MIPHENO: data normalization for high throughput metabolite analysis
1 Quantitative Biology Program, Michigan State University, East Lansing, MI, USA
2 Department of Biochemistry and Molecular Biology, Michigan State University, East Lansing, MI, USA
3 National Health and Environmental Effects Research Laboratory, Biostatistics and Bioinformatics Research Core, United States Environmental Protection Agency, Research Triangle Park, NC, USA
4 Department of Plant Biology, Michigan State University, East Lansing, MI, USA
BMC Bioinformatics 2012, 13:10 doi:10.1186/1471-2105-13-10Published: 13 January 2012
High throughput methodologies such as microarrays, mass spectrometry and plate-based small molecule screens are increasingly used to facilitate discoveries from gene function to drug candidate identification. These large-scale experiments are typically carried out over the course of months and years, often without the controls needed to compare directly across the dataset. Few methods are available to facilitate comparisons of high throughput metabolic data generated in batches where explicit in-group controls for normalization are lacking.

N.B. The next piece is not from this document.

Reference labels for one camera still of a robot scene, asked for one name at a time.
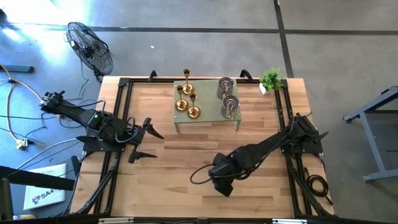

Here we describe MIPHENO (Mutant Identification by Probabilistic High throughput-Enabled Normalization), an approach for post-hoc normalization of quantitative first-pass screening data in the absence of explicit in-group controls. This approach includes a quality control step and facilitates cross-experiment comparisons that decrease the false non-discovery rates, while maintaining the high accuracy needed to limit false positives in first-pass screening. Results from simulation show an improvement in both accuracy and false non-discovery rate over a range of population parameters (p < 2.2 × 10-16) and a modest but significant (p < 2.2 × 10-16) improvement in area under the receiver operator characteristic curve of 0.955 for MIPHENO vs 0.923 for a group-based statistic (z-score). Analysis of the high throughput phenotypic data from the Arabidopsis Chloroplast 2010 Project (http://www.plastid.msu.edu/ webcite) showed ~ 4-fold increase in the ability to detect previously described or expected phenotypes over the group based statistic.
Results demonstrate MIPHENO offers substantial benefit in improving the ability to detect putative mutant phenotypes from post-hoc analysis of large data sets. Additionally, it facilitates data interpretation and permits cross-dataset comparison where group-based controls are missing. MIPHENO is applicable to a wide range of high throughput screenings and the code is freely available as Additional file 1 as well as through an R package in CRAN.